Bryophytes

The bryophytes are plants that do not have vascular tissues (xylem and phloem). Bryophytes are small plants, generally only several centimeters in height. Also, they usually grow only in moist areas. The major groups within the bryophytes are the mosses, liverworts, and hornworts. Since mosses are the most common bryophytes, and you probably already have come in contact with mosses, we use mosses as our example for bryophytes in general.

The dominant phase of the life cycle is the gametophyte—viz., the part of the life cycle we see the most is the gametophyte. The gametophyte is haploid (i.e., has the n number of chromosomes) and produces the gametes. In the case of most mosses, one individual gametophyte will produce only male gametes, sperm. Another individual will produce only female gametes, eggs. Each female moss gametophyte will have a structure, the archegonium, in which an egg is produced. Each male moss gametophyte will have some antheridia, the structures in which sperm are produced. Archegonia and antheridia collectively are termed gametangia. The female gametangium is the archegonium; the male gametangium is the antheridium.
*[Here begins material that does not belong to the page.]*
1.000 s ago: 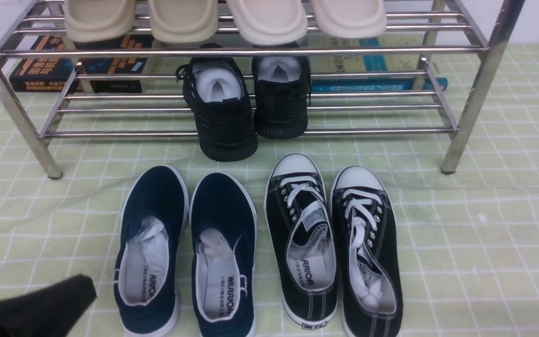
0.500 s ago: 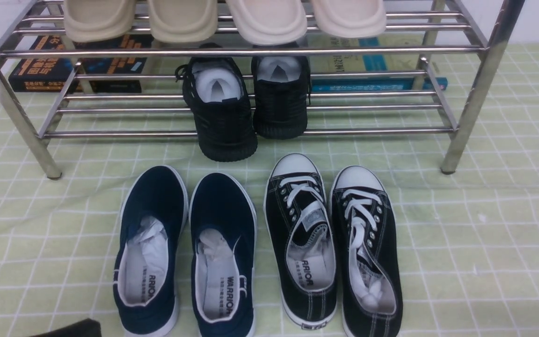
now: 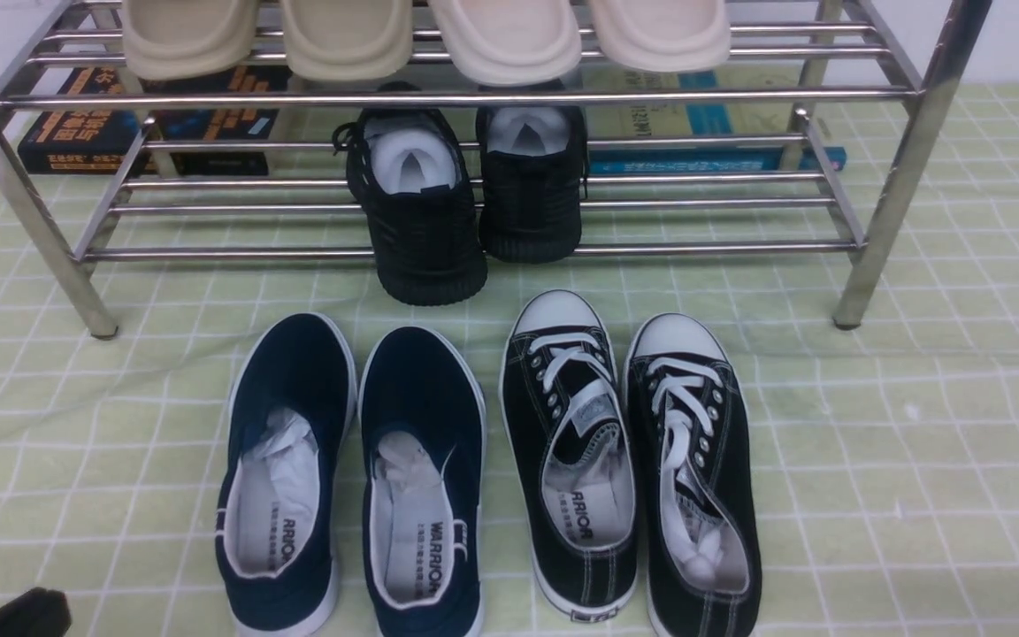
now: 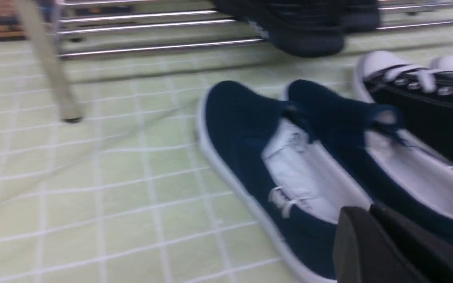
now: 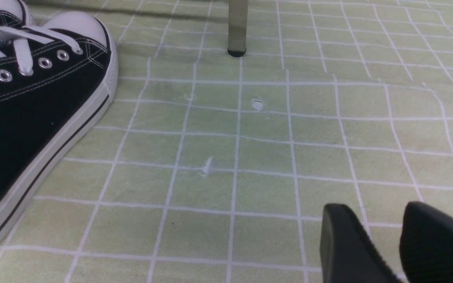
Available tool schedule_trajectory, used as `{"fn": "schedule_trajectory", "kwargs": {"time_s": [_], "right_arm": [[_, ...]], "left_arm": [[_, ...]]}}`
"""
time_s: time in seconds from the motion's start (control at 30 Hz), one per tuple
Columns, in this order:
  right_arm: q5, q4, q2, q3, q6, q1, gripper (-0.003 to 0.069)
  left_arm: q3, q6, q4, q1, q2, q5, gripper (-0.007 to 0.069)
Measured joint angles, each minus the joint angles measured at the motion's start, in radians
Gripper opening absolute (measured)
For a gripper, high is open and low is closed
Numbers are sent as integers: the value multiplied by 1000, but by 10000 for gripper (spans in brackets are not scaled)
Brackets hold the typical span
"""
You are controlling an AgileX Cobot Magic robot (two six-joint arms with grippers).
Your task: Take the shoes off the shelf with your hand from the green coffee tablecloth.
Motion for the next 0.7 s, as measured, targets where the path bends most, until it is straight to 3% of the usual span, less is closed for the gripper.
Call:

Fine, greenish or light reddish-brown, filamentous structures, approximately 1-5 centimeters in length, stick out of some of the gametophytes. They are the sporophytes growing out of the gametophytes.

Swellings at the tips of the sporophytes are sporangia, the capsules. A cap covering the capsule is the remnant of the archegonium and known as the calyptra. The sporophytes of mosses are less noticeable than the gametophytes. Also, they are dependent on the gametophyte for much of their nutrition.

moss

Meiosis in the sporangium produces spores, the first cells in the haploid (n) phase of the life cycle. Spores germinate and develop into gametophytes. Some gametophytes have antheridia that produce sperm; other gametophytes have archegonia that produce eggs. Sperm swim from the antheridium of one gametophyte to the archegonium of another gametophyte and fertilize the egg. The fertilized egg is the zygote, the first cell in the diploid (2n) phase of the life cycle. The zygote divides and after a series of cell divisions develops into the mature sporophyte which remains attached to the gametophyte. A sporangium (capsule) develops at the tip of the sporophyte, meiosis occurs and spores are produced.

Note that there is only one type of spore produced in the sporangium. The term for this is homospory. Mosses, therefore, are homosporous.